**Source records**
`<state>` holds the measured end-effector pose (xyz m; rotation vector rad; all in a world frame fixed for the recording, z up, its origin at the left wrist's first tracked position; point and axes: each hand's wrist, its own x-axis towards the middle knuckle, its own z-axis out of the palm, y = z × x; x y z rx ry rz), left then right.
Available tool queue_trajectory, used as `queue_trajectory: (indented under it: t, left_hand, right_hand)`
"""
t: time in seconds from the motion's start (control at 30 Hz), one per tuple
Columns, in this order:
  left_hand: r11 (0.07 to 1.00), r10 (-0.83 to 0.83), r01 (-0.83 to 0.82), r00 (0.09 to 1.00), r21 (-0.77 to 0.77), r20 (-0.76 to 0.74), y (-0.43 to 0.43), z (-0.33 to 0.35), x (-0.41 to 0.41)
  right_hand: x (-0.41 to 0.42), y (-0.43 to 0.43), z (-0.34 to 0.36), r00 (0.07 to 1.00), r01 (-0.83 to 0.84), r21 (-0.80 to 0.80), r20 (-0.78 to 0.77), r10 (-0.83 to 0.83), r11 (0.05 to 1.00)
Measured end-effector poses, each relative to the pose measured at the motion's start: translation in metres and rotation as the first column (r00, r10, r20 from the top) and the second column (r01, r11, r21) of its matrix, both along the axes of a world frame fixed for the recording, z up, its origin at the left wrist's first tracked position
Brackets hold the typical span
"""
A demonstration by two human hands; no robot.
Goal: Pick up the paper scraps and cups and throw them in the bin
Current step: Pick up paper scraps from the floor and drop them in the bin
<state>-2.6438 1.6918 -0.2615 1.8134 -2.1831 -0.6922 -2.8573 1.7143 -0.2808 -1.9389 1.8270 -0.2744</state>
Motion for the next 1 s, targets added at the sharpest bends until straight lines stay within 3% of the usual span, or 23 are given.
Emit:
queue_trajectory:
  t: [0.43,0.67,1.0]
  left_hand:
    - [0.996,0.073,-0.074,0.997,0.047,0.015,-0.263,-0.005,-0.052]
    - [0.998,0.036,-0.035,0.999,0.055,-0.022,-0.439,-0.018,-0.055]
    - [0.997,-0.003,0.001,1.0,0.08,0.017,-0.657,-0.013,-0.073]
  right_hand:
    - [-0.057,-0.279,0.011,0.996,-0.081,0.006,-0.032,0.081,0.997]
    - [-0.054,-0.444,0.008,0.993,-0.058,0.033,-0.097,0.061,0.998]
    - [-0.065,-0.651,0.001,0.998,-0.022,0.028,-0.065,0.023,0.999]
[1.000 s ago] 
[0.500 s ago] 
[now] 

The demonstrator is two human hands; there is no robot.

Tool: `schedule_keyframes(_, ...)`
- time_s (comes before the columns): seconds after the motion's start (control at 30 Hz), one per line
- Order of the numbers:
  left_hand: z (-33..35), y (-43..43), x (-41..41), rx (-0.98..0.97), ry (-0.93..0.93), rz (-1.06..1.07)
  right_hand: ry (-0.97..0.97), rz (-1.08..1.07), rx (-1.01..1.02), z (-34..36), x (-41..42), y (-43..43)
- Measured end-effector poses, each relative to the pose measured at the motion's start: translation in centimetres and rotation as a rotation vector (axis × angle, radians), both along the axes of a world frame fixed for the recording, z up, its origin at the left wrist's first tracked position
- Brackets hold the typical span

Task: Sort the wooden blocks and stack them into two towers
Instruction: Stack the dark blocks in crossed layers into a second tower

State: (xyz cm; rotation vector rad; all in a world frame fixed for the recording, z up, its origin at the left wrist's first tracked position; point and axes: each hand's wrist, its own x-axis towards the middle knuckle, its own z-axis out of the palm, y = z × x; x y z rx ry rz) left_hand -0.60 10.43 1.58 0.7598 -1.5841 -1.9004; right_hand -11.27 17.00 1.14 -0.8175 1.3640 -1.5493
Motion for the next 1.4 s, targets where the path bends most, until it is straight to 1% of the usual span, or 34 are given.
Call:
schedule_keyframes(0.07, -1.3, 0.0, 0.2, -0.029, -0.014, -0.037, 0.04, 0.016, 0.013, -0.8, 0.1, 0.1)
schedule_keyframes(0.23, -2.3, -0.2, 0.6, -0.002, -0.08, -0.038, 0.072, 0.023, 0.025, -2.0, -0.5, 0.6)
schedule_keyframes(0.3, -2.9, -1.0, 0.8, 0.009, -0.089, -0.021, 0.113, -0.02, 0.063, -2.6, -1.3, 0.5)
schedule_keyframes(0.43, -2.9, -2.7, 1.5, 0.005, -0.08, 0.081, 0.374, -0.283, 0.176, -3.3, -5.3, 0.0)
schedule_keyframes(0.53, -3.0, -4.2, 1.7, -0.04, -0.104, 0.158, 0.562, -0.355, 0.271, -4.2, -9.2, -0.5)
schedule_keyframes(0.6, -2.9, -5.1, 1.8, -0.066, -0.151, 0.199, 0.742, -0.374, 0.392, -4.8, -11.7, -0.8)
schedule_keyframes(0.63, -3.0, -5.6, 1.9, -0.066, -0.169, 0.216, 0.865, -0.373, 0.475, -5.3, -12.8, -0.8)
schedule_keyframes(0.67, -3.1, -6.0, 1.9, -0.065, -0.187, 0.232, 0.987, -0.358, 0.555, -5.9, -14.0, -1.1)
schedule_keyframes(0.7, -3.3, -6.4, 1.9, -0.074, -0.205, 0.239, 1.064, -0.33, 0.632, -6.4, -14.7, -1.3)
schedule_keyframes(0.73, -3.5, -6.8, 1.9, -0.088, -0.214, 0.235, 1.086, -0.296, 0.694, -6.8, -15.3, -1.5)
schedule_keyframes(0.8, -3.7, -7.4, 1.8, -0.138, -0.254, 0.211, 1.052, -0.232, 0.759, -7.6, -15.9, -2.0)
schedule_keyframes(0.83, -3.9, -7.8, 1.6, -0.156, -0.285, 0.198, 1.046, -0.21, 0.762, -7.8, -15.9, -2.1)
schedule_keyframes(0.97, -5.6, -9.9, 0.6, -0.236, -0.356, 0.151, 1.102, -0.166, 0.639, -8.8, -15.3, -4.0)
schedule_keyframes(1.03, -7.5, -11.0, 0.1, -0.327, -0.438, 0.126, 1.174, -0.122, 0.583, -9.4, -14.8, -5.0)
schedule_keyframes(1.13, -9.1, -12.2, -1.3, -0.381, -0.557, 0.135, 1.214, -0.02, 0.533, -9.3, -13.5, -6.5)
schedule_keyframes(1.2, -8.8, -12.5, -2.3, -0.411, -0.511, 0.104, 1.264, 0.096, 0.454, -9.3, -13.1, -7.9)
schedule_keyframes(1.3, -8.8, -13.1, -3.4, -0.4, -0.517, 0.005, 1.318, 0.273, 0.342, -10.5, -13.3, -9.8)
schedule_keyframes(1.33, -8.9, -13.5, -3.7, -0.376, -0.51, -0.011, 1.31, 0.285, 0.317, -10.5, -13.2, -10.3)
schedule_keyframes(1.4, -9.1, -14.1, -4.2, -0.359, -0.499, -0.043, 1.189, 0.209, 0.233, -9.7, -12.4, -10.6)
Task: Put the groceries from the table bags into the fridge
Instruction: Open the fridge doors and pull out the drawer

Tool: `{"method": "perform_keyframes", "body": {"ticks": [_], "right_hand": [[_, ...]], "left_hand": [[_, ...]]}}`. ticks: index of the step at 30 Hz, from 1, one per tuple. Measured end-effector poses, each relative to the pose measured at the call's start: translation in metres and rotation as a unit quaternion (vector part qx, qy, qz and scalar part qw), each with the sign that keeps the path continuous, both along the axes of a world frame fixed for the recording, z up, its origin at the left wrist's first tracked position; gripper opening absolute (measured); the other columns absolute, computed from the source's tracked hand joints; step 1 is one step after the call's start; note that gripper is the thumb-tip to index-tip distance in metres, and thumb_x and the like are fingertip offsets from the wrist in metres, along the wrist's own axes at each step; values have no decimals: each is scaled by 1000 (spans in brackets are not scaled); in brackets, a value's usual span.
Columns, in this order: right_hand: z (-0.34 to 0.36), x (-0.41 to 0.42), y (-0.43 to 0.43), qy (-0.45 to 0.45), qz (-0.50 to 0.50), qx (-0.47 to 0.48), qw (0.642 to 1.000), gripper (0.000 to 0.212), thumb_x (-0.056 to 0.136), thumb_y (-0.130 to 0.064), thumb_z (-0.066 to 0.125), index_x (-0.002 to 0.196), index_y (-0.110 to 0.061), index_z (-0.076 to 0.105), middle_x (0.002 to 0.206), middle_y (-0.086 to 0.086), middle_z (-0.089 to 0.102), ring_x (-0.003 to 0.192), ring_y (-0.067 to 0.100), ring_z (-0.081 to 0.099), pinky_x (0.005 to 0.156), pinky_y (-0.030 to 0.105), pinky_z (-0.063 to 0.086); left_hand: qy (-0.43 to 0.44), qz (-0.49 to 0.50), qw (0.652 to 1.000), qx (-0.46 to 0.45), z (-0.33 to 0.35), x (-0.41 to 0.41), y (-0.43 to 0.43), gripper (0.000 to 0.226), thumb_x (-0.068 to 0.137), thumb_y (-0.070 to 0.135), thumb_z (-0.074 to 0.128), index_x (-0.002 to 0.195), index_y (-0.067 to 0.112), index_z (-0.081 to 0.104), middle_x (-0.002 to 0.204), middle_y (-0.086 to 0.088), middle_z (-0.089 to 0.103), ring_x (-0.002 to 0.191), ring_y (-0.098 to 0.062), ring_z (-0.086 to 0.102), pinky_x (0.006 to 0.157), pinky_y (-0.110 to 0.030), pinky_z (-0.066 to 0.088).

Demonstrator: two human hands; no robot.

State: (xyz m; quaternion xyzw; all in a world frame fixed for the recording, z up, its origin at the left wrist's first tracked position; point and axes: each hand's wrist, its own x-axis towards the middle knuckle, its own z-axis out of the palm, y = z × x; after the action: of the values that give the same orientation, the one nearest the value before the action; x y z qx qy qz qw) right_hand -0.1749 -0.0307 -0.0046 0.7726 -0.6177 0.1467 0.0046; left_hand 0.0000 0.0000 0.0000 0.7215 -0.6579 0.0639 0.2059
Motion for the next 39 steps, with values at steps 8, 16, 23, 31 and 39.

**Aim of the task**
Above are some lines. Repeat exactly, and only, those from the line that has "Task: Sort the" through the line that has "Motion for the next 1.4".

**Result of this task**
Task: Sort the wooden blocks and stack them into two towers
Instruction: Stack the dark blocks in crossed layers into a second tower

State: (xyz cm; rotation vector rad; all in a world frame fixed for the recording, z up, its origin at the left wrist's first tracked position; point and axes: each hand's wrist, its own x-axis towards the middle knuckle, its own z-axis out of the palm, y = z × x; x y z rx ry rz) left_hand -0.60 10.43 1.58 0.7598 -1.5841 -1.9004; right_hand -11.27 17.00 1.14 -0.8175 1.3640 -1.5493
Motion for the next 1.4 s, targets where the path bends most, until it is straight to 1% of the usual span, or 34 are given.

What was asked for in the exercise is now done.